• DATA SHOWN
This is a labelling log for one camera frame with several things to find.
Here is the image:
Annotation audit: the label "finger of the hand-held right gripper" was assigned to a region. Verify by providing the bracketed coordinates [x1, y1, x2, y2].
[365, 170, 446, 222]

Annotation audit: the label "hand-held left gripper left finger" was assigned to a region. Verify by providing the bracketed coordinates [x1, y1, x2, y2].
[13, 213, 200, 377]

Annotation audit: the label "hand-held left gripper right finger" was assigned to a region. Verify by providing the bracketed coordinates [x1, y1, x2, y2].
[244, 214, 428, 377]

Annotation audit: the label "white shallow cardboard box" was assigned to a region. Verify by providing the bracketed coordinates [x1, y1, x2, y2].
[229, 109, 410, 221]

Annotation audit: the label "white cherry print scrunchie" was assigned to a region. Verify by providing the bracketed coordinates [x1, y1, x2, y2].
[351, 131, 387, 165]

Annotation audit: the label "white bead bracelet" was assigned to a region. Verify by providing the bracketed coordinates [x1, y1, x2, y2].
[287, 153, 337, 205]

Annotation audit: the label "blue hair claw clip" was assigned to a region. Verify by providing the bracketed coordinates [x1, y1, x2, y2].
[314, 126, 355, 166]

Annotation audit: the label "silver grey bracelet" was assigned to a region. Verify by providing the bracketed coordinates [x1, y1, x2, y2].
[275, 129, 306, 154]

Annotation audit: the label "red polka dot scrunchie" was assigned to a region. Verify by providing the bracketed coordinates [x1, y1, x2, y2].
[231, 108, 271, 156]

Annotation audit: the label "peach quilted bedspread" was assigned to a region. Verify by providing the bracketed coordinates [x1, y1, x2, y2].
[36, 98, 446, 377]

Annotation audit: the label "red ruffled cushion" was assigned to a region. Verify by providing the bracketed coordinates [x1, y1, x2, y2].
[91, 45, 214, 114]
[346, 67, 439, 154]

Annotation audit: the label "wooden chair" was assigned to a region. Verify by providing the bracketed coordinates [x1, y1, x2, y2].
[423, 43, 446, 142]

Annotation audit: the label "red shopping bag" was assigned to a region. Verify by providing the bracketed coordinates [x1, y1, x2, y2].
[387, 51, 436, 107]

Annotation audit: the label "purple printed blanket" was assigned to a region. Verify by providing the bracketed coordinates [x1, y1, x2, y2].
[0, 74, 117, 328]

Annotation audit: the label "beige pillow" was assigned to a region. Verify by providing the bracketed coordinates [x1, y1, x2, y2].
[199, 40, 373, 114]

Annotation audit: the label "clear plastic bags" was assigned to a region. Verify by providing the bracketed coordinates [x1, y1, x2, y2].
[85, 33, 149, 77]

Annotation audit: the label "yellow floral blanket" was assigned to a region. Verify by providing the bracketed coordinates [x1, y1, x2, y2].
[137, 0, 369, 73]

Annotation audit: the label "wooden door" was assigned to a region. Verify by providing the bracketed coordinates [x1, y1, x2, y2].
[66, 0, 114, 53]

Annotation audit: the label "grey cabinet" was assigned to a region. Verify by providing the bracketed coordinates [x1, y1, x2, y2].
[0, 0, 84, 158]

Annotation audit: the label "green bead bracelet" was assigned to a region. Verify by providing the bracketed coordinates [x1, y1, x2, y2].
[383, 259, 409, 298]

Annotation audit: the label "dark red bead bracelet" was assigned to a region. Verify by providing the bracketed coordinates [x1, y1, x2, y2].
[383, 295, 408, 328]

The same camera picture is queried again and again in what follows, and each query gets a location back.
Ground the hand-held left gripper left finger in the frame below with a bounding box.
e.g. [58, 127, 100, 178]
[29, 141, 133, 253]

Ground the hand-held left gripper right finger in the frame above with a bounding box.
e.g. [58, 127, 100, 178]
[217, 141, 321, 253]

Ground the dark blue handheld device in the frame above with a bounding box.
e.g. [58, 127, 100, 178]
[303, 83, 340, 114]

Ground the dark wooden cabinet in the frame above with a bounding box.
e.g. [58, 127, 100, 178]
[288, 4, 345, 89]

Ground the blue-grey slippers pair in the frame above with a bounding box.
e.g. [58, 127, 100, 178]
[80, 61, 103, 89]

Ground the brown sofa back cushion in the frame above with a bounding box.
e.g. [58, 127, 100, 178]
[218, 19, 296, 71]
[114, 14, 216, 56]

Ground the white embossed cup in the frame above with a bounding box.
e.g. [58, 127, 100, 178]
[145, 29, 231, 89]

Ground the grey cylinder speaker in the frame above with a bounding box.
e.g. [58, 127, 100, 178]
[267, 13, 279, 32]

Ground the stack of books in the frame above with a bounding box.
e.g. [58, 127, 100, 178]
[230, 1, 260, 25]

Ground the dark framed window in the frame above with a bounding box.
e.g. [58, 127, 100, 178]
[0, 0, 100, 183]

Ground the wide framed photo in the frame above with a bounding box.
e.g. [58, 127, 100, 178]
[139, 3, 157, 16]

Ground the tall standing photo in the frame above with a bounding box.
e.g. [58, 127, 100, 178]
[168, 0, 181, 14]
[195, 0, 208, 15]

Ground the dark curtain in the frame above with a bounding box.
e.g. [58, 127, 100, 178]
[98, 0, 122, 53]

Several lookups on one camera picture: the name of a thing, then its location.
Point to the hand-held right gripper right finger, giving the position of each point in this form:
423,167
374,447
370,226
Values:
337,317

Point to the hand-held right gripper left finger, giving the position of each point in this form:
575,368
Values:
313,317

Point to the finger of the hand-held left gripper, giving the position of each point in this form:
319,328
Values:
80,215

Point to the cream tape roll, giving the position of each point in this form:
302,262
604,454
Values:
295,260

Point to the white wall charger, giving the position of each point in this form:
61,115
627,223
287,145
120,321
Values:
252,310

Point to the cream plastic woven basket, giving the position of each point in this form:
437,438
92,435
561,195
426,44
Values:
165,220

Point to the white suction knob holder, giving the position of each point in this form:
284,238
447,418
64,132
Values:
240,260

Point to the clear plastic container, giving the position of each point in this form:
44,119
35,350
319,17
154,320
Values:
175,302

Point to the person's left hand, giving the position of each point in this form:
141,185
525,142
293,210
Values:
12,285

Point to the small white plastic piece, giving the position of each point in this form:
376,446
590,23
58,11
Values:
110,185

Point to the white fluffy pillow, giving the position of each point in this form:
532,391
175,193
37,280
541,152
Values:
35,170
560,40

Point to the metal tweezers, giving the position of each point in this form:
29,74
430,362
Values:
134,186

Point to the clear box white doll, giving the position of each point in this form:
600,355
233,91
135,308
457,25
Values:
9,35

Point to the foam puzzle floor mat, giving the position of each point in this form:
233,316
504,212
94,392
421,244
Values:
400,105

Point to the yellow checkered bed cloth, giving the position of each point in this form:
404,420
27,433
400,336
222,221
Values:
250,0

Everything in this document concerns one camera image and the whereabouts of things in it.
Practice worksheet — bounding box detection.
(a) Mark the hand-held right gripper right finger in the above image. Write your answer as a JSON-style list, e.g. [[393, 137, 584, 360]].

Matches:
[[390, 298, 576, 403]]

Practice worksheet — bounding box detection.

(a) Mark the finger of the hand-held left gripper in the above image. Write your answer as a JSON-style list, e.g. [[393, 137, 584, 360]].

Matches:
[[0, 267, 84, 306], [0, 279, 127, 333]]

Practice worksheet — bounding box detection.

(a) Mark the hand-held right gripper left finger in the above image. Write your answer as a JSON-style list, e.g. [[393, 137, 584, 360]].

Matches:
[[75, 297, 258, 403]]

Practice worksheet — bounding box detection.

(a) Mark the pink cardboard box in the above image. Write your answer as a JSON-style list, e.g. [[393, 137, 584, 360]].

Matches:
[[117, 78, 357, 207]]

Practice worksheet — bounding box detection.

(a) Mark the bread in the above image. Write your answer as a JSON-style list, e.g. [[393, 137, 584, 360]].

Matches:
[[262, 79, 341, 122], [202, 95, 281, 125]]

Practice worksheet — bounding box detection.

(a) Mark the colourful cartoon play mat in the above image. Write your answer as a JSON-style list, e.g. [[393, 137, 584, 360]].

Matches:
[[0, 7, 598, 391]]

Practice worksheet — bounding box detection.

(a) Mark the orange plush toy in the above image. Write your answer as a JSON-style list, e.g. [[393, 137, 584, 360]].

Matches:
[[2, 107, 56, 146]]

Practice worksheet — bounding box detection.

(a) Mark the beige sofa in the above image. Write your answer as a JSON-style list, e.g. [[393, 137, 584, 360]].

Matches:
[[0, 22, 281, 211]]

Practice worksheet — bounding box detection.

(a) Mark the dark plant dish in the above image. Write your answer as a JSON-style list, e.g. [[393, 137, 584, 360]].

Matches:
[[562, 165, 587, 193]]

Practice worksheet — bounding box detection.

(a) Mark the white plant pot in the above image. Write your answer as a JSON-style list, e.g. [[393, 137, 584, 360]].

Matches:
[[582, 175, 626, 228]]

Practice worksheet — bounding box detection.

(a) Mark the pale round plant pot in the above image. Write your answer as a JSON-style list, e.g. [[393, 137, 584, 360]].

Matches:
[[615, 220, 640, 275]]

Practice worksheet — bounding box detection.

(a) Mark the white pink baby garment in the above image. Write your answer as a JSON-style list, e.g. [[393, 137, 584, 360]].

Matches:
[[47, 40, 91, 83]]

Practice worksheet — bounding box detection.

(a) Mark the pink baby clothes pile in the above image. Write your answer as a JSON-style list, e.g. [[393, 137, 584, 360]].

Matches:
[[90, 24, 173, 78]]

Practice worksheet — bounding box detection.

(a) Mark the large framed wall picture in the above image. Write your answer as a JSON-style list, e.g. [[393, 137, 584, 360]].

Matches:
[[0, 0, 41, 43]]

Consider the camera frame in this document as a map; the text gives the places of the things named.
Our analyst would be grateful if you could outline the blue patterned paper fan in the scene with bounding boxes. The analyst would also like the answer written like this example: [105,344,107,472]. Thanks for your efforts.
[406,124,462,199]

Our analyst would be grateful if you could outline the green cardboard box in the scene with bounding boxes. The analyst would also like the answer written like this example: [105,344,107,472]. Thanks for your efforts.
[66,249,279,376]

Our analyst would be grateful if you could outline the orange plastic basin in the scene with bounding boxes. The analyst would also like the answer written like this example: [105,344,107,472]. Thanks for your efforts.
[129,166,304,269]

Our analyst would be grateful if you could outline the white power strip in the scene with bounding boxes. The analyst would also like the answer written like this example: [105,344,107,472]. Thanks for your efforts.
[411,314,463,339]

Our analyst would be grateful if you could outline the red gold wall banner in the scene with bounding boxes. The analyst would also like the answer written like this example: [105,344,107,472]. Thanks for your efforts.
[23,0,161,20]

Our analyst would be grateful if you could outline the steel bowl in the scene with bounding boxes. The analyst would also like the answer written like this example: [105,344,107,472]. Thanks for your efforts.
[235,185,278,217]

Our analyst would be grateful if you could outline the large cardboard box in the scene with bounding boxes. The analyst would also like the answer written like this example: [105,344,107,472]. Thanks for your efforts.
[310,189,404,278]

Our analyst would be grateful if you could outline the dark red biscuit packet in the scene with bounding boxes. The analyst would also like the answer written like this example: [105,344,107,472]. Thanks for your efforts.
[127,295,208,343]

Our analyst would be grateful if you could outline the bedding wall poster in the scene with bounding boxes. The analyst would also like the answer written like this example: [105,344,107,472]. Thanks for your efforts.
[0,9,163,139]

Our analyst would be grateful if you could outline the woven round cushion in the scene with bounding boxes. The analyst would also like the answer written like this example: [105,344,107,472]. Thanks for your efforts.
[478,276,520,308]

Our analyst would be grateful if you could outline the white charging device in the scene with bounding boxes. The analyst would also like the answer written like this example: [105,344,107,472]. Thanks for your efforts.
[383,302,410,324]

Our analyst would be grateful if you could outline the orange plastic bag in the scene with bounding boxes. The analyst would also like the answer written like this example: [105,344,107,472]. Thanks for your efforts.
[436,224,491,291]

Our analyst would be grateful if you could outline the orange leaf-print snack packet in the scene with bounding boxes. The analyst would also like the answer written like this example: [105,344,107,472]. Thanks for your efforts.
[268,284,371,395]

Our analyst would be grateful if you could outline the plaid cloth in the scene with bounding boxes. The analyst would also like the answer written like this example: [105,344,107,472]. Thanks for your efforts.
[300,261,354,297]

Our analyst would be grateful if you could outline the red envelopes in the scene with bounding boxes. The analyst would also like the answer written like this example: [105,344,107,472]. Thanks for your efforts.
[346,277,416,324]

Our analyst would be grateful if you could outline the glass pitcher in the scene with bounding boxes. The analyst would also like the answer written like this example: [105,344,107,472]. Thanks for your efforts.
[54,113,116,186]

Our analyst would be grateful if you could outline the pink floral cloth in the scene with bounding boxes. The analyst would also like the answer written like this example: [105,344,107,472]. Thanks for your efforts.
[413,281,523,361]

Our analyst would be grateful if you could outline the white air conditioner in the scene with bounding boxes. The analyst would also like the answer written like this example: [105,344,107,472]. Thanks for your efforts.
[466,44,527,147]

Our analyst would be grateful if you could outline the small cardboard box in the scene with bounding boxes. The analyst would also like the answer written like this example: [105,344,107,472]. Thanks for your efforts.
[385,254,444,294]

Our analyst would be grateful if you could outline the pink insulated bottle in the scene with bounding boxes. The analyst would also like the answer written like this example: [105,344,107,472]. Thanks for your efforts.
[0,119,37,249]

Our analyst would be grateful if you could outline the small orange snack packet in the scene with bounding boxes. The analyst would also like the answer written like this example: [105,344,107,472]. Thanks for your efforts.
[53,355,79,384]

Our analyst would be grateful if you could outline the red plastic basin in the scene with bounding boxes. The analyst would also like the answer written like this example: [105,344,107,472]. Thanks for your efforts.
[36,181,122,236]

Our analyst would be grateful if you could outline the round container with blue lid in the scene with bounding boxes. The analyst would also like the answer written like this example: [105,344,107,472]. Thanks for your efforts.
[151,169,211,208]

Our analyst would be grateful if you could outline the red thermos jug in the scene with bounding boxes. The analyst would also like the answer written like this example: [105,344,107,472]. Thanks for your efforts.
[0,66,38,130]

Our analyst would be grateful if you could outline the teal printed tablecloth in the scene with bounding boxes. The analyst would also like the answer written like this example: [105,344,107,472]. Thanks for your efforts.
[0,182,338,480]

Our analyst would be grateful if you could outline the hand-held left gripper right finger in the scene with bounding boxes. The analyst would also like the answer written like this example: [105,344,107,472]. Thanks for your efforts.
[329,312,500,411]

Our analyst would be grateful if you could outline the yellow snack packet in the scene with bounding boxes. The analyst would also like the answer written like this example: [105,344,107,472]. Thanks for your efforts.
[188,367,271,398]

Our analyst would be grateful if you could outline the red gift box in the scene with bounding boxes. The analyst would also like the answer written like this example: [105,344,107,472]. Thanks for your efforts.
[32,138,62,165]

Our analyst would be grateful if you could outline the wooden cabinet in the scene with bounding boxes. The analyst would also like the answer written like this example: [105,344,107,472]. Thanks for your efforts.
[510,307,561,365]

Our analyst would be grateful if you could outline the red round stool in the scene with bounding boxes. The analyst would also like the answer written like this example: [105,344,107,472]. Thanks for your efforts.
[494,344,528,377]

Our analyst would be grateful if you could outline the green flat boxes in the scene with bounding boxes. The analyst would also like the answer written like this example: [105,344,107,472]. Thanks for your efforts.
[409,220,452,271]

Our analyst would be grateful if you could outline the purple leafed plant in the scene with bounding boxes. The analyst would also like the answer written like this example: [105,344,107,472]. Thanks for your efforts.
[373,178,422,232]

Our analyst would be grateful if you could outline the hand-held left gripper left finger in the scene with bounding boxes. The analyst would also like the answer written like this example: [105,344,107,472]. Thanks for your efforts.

• WORK REQUEST
Where the line holding "Ground the hand-held left gripper right" appears in the listing above, start reproducing exactly, and end with the line holding "Ground the blue-grey".

• SOLUTION FOR THIS TASK
Ground the hand-held left gripper right finger in the frame above with a bounding box.
e.g. [58, 127, 100, 178]
[217, 141, 321, 253]

Ground the dark blue handheld device in the frame above with a bounding box.
e.g. [58, 127, 100, 178]
[303, 83, 340, 114]

Ground the dark wooden cabinet in the frame above with a bounding box.
e.g. [58, 127, 100, 178]
[288, 4, 345, 89]

Ground the blue-grey slippers pair in the frame above with a bounding box.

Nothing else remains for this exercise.